Steinhauer Bridge Rehab Proceeds Throughout Winter
Since July 2011, Flatiron has been rehabilitating the Steinhauer Bridge over the Athabasca River in Fort McMurray, Alberta. Crews are demolishing the superstructure—which includes the deck, girders, pier caps and bearings—and rebuilding the bridge, one side at a time.
“We’re basically done with stage one of demolition on the upstream half of the bridge,” said project manager Brian De Haan. “We’re rebuilding the pier caps, and then we will install girders.”
Two cranes will be used to place the bridge’s girders because the bridge can’t support the weight of a crane large enough to move the girders. Once Phase 1 is complete, crews will tackle the downstream half of the bridge. This operation will be similar to the first phase—demolish and rebuild—but on the opposite side of the bridge.
The new Steinhauer Bridge will be three lanes wide and carry southbound traffic over the Athabasca River. The bridge is being built to withstand the heavy loads carried by commercial vehicles that frequent Fort McMurray, a hub for work in the nearby Alberta Oil Sands region. The bridge is parallel to the Athabasca River Bridge, another Flatiron-built heavy-haul bridge completed in 2011. All traffic is being diverted to the Athabasca River Bridge during construction, but it will only carry northbound traffic once Steinhauer Bridge is complete in October 2013.

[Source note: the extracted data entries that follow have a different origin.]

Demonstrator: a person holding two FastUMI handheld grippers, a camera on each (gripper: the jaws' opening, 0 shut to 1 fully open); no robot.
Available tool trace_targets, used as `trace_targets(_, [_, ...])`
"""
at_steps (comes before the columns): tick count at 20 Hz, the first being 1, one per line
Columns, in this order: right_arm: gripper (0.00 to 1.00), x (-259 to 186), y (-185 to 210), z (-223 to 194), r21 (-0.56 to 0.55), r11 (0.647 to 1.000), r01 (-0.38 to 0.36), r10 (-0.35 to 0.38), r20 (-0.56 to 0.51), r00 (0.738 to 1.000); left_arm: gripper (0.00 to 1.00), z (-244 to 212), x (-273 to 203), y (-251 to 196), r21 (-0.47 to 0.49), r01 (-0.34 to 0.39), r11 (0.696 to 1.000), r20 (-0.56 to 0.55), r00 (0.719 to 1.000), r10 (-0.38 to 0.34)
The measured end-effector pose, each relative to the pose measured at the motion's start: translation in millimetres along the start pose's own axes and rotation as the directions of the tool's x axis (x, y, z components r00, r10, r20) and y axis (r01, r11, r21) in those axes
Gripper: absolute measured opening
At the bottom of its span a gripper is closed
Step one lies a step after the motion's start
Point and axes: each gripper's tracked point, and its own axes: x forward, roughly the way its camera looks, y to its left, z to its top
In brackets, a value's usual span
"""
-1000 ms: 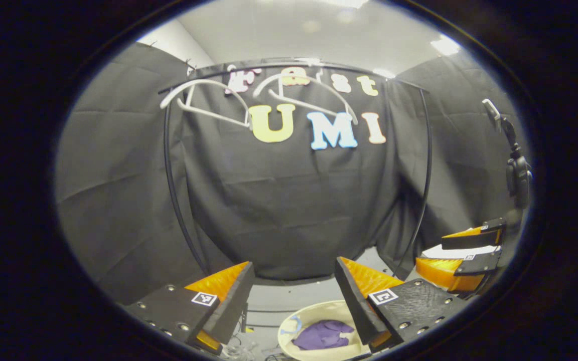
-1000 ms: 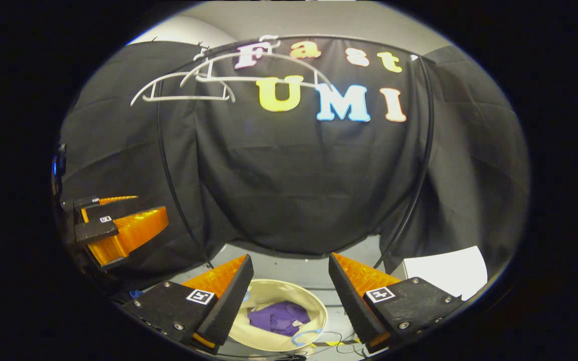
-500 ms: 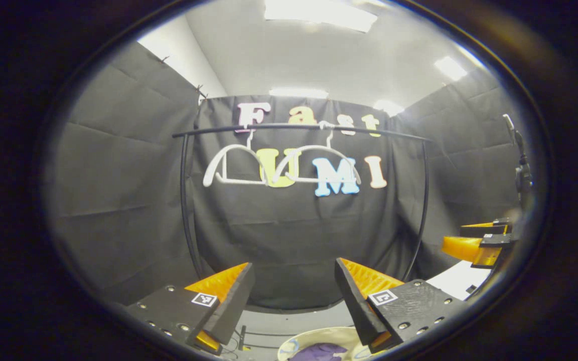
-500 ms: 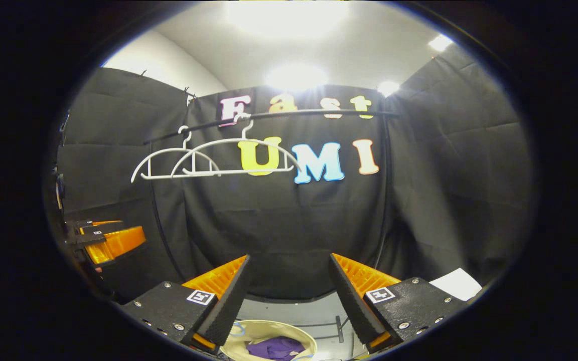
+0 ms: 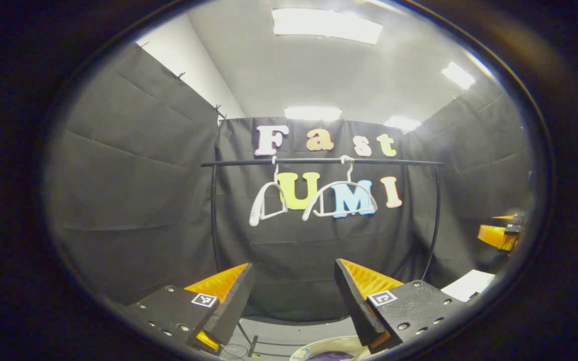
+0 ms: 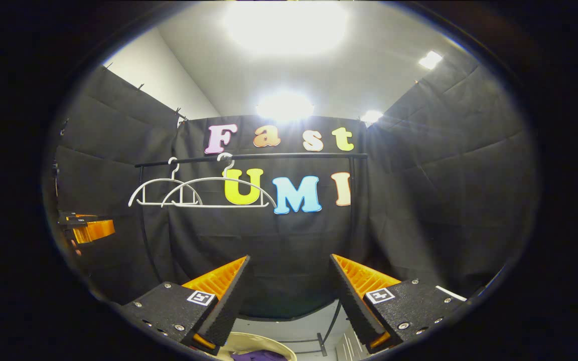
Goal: Grasp the clothes on the hanger with both hands and then place them into the laundry hamper below.
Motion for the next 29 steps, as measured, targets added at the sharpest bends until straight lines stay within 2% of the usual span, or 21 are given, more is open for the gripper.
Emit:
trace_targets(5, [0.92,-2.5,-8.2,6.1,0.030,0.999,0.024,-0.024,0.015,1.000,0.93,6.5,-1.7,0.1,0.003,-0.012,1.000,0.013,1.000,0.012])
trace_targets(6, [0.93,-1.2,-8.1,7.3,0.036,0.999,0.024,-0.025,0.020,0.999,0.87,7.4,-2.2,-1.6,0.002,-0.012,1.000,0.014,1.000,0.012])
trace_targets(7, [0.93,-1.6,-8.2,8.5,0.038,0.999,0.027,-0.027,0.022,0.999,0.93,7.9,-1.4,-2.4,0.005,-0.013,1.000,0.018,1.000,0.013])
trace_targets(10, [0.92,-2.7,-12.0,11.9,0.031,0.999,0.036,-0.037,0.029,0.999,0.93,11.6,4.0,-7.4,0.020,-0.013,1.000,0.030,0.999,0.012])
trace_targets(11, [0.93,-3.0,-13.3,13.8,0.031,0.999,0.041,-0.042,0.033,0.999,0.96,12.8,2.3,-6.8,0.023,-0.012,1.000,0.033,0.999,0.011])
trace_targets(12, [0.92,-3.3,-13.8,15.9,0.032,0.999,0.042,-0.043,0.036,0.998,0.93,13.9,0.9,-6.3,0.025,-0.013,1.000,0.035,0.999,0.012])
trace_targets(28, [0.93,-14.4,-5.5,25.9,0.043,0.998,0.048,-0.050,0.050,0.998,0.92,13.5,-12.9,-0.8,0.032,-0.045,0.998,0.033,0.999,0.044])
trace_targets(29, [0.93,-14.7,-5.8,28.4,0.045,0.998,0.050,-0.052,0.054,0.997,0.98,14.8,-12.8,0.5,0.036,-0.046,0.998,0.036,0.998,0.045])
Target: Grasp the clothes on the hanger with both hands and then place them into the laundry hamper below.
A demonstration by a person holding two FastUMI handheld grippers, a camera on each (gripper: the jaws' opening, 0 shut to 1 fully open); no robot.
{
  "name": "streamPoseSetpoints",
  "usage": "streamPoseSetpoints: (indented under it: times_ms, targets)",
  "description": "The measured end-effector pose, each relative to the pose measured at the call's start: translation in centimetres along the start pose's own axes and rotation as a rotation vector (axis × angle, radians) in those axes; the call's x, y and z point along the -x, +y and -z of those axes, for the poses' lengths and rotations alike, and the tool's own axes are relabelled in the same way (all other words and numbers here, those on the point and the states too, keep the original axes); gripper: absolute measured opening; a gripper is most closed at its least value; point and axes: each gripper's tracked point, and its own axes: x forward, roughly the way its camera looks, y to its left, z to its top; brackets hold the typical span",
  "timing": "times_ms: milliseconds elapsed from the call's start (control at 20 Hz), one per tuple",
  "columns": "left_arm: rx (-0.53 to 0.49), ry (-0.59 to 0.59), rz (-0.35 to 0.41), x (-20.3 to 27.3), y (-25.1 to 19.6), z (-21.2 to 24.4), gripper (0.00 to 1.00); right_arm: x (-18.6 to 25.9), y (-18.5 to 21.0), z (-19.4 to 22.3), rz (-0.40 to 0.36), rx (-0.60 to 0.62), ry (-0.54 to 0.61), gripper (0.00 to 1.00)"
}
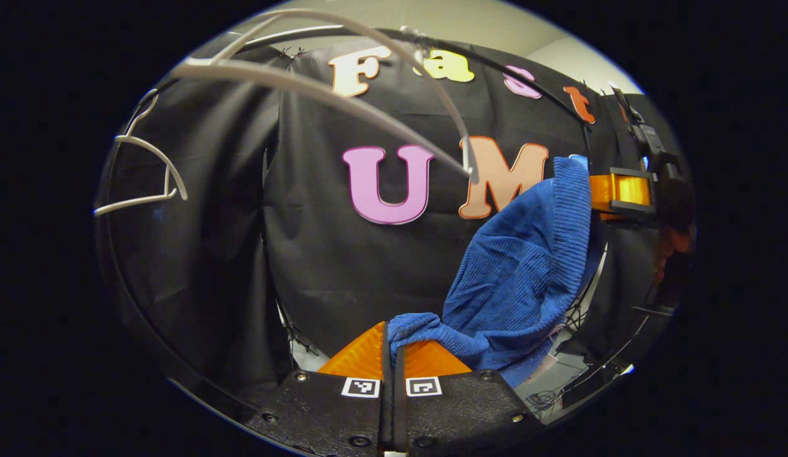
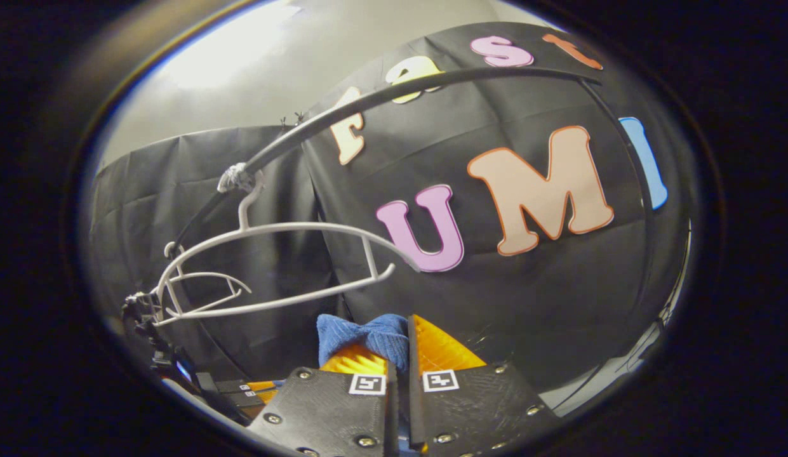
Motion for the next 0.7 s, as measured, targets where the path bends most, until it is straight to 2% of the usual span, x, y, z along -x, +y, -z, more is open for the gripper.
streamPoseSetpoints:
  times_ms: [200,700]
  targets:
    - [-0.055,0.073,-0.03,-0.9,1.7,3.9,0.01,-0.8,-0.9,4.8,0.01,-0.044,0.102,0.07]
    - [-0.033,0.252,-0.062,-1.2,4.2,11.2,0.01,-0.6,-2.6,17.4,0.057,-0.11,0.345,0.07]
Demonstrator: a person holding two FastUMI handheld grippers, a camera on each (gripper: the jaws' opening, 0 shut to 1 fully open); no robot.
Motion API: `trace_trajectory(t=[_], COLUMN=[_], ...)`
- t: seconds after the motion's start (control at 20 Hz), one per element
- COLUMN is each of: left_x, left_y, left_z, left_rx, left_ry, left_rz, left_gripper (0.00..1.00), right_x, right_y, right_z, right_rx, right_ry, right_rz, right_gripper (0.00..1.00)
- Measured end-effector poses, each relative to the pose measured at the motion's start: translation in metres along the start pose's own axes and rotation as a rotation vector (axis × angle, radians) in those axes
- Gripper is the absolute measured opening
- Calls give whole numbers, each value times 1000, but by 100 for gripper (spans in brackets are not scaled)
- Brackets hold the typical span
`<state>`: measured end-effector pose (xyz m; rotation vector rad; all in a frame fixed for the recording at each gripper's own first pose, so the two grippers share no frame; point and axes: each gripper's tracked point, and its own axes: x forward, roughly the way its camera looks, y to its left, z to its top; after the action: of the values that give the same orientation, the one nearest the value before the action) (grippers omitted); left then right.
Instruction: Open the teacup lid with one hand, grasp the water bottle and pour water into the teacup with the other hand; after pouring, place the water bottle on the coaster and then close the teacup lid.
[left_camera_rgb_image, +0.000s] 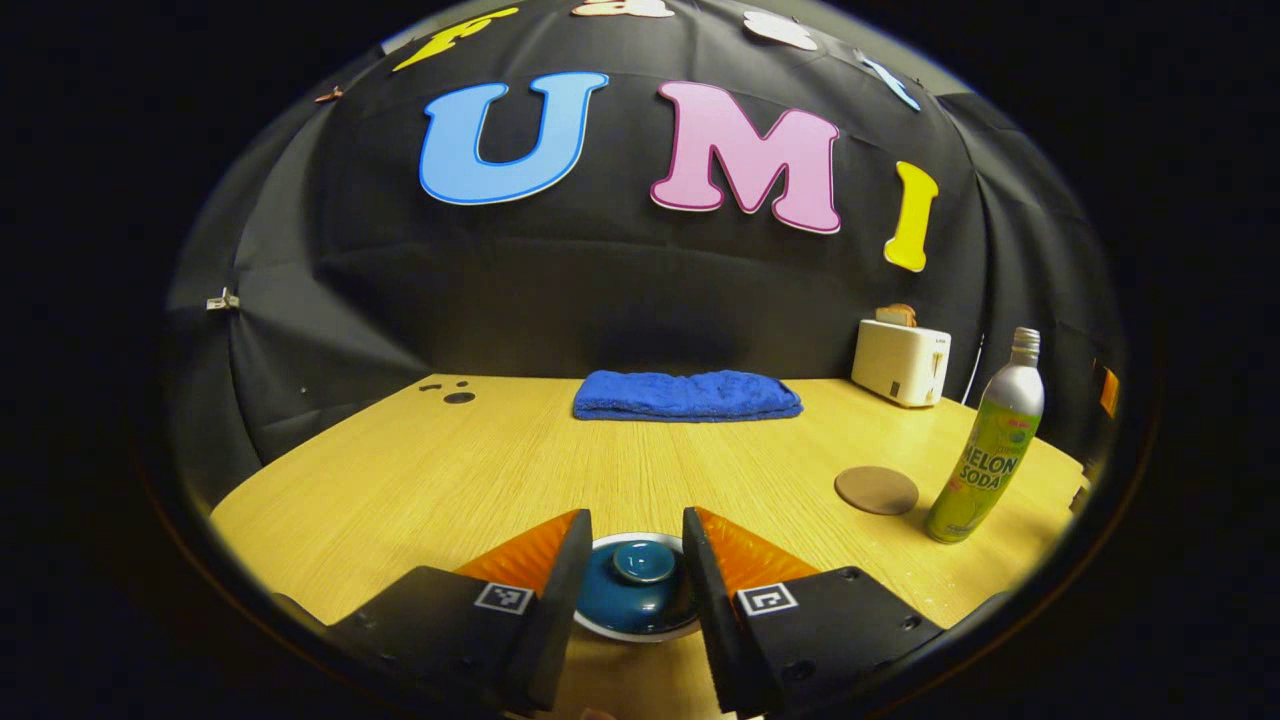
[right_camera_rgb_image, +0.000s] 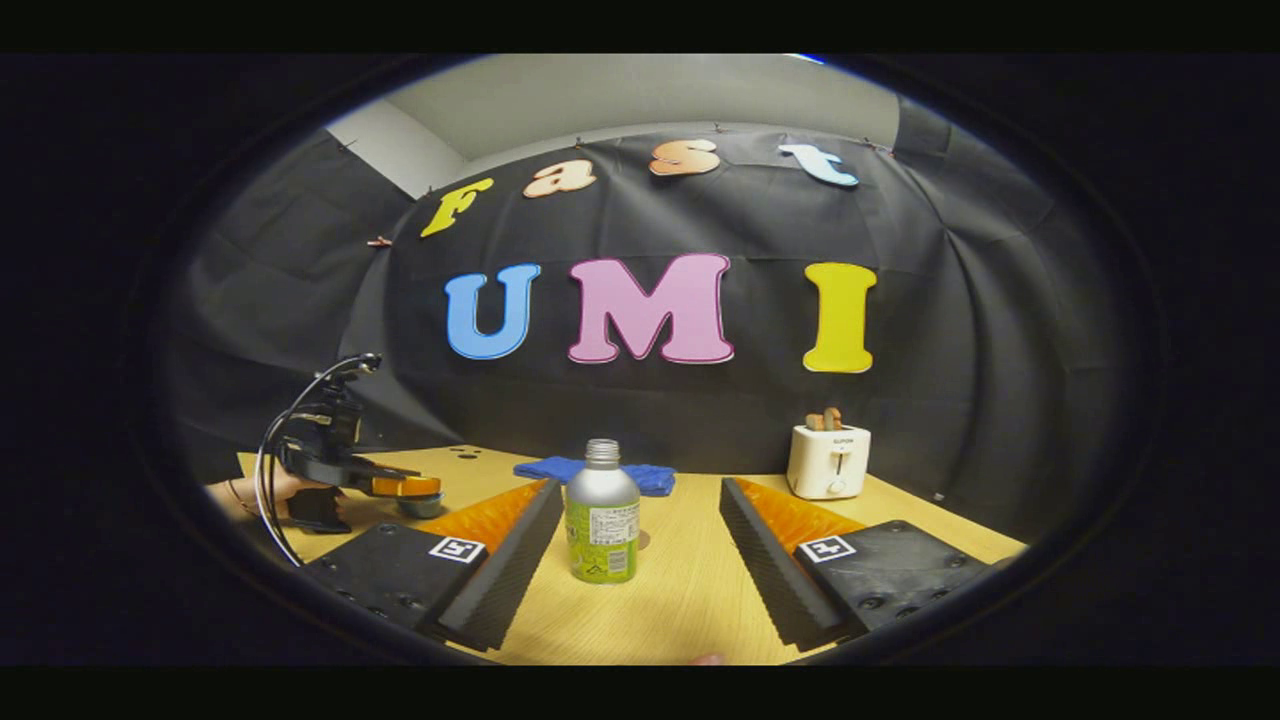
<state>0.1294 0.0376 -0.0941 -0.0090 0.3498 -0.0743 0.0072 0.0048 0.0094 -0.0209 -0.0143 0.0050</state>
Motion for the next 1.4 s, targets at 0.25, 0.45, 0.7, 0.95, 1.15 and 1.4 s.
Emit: trace_trajectory(t=[0.25, 0.45, 0.7, 0.95, 1.15, 1.4], left_x=[4, 0, -26, -81, -108, -115], left_y=[-3, -1, 1, 15, 25, 42], left_z=[-2, 5, 33, 55, 47, 42], left_rx=[12, -41, -65, -120, -143, -179], left_ry=[14, -26, -118, -233, -262, -263], left_rz=[-11, -4, -9, 14, 28, 34], left_gripper=[42, 33, 31, 31, 31, 31], right_x=[0, 1, 10, 35, 53, 75], right_y=[0, 0, 8, 21, 27, 31], right_z=[1, -4, -19, -45, -67, -90], right_rx=[1, 5, 13, -2, 15, -13], right_ry=[-4, 8, 30, 94, 155, 220], right_rz=[-1, 1, 25, 52, 46, 22], right_gripper=[96, 96, 98, 98, 97, 97])
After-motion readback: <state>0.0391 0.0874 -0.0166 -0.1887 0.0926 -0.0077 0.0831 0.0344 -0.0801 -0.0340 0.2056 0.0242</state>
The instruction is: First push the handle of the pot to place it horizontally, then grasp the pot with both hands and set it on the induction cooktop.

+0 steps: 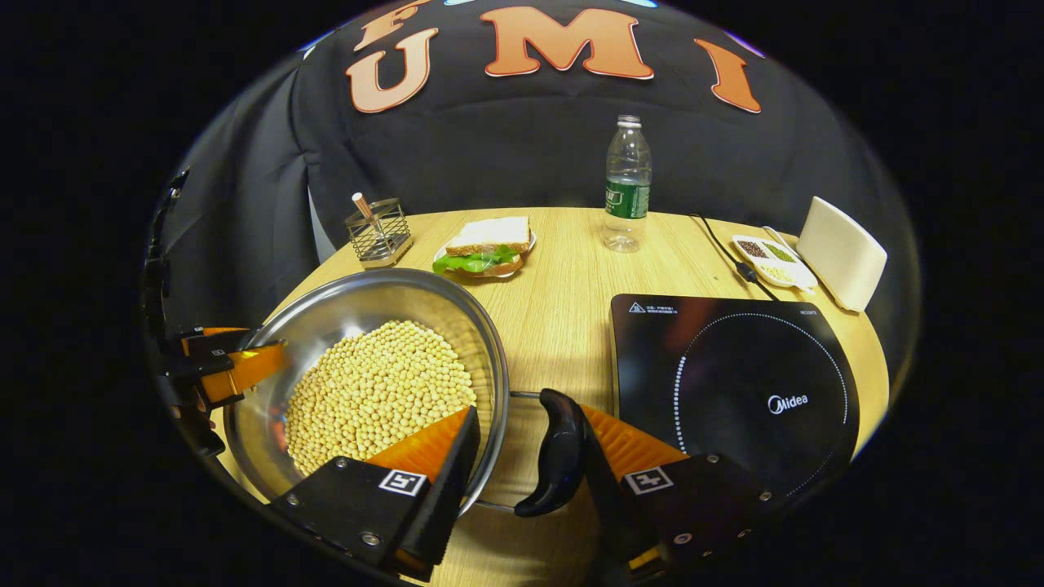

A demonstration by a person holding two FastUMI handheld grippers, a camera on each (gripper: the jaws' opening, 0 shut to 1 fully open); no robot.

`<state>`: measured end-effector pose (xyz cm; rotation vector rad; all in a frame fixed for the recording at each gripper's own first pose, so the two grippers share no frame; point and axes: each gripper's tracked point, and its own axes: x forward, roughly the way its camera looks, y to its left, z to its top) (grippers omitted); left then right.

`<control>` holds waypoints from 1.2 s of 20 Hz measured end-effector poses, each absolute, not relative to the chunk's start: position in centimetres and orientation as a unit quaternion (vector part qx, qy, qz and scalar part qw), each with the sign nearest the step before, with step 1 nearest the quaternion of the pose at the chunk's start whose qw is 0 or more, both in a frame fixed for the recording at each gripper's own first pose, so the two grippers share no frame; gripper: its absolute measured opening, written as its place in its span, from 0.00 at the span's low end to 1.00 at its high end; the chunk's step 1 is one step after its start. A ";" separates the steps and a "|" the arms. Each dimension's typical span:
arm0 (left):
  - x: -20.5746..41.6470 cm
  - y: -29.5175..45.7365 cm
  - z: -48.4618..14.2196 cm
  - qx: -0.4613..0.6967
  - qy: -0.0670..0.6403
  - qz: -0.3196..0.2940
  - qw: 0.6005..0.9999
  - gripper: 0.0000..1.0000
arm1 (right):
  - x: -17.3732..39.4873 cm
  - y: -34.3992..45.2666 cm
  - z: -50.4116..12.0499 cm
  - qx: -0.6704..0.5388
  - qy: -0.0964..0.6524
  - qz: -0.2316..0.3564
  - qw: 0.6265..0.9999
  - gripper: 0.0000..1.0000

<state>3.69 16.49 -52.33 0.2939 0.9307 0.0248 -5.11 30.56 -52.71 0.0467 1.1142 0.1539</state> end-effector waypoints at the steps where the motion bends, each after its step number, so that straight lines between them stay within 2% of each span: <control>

The project has an impressive safety record: zero lost- time and zero recordable incidents as of March. How do they do it? “Diligence,” said Brian. “There is a good safety culture up here. A lot of the guys have worked for the oil companies, which have stringent safety requirements.”
As part of the same C$51 million contract for owner Government of Alberta Ministry of Transportation, Flatiron is also building the second half of the nearby Franklin Avenue Bridge, which crosses over the Athabasca River and under the Steinhauer and Athabasca heavy-haul bridges to take vehicles into downtown Fort McMurray. The first half of that bridge was built as part of the Athabasca River Bridge contract.
Although this has been a relatively mild winter in Fort McMurray, it was still cold enough for the Athabasca River to freeze solid. “We worked from the ice for some of the work,” Brian says. “It helped us be more efficient because we were able to work from below instead of from above. We can demolish concrete onto the ice, clean it up and haul it away much easier.”
But the harsh winter weather and remote location of this project also makes some things more challenging. “Cutting the concrete deck in the fall was difficult because we use a wet saw, and the water freezes.” said Brian. “And getting materials takes just a little longer.”
Brian, a California native, used to work for Flatiron’s underground group in Orange County. “The weather is a bit different up here,” Brian jokes. “But we have the Northern Lights!”